Il détenait aussi un Doctorat d’État en Droit de l’Université de Paris I (Panthéon Sorbonne, en 1981).
Après l’obtention de son diplôme de licence en France, Z’ahidi, a travaillé comme fonctionnaire de l’Organisation des Nations unies pour l’éducation, la science et la culture (UNESCO) entre 1978 et 1998. Il a notamment assumé les fonctions de Responsable de programme mondial de l’UNESCO, concernant la paix, le désarmement, la recherche et l’éducation en droit international public.

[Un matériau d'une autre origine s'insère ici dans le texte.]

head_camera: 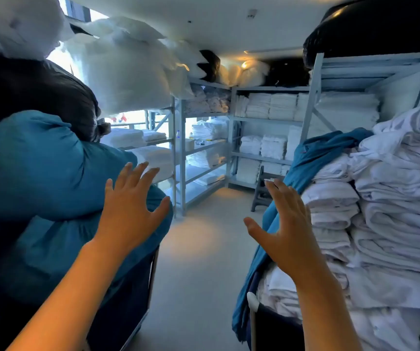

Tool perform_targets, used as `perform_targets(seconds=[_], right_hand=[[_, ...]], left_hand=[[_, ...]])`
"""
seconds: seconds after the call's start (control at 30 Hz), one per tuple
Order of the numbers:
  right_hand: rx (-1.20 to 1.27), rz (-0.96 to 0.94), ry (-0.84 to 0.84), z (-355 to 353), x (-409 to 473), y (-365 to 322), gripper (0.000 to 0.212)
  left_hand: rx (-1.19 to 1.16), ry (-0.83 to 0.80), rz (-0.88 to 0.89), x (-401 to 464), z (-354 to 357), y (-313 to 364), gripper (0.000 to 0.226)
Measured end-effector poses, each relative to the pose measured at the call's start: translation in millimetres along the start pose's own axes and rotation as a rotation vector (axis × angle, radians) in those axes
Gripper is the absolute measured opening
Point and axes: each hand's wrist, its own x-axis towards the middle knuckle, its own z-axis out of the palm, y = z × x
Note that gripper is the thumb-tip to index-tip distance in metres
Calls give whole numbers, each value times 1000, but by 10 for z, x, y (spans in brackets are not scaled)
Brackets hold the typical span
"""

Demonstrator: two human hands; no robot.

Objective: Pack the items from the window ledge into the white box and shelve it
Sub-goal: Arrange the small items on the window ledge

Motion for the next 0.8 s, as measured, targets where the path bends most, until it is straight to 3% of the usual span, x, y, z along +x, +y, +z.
perform_targets(seconds=[0.33, 0.8], right_hand=[[12, -22, -13, 630, 576, 139, 90], [-82, 66, 20, 1766, 1920, 323, 88]], left_hand=[[-50, 18, -47, 348, 600, -530, 63], [-188, -75, 16, 1787, 1758, -1413, 68]])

En 1997, lorsque Laurent-Désiré Kabila prend le pouvoir à Kinshasa, Z’ahidi est arrêté et gardé à la prison de Makala de Kinshasa, puis condamné à mort et transféré au Katanga, à la prison de haute sécurité de Buluwo. http://www.fizimedia.com
Sa peine de condamnation à mort sera réduite à une condamnation avec sursis, grâce à l’intervention du Parlement européen et de personnalités européennes. Son emprisonnement avait d’ailleurs entraîné la rupture de la coopération entre l’UNESCO et la République démocratique du Congo en 1998.
Libéré grâce à l’intervention du parlement européen, Z’ahidi Ngoma va s’engager dans la rébellion initiée par le Rassemblement congolais pour la démocratie (RCD). Mais 4 mois après, il s’en sépare.
Il va alors créer, en janvier 1999 à Bruxelles, l’Union des Congolais pour la Paix (UCP). Cette organisation avait pour objectif de faire comprendre et défendre l’impératif du dialogue entre congolais. A l’issue du Dialogue interocongolais, il est désigné Vice-président en charge des Affaires sociales et culturelles pendant la transition de 2003 à 2006 en RD Congo.
C’est pendant cette période-là qu’il initiera, dans un quartier périphérique dans l’Ouest de Kinshasa, un atelier de réflexion sur l’amélioration des vies des fonctionnaires de l’Etat congolais.
A l’issue des travaux, il signera, le 12 février 2004, un contrat avec les fonctionnaires de l’Etat pour améliorer leurs salaires. Ce contrat a été appelé « accord de Mbudi ». Selon l’accord de Mbudi, le gouvernement devrait payer, par exemple, 208$ à un huissier, 2.080 à un haut fonctionnaire de l’Etat, 200$ aux enseignants les moins gradés du primaire, 300$ aux militaires les moins gradés, entre 2.000$ et 4.500$ au médecin le plus gradé, 5.000$ à professeur d’université.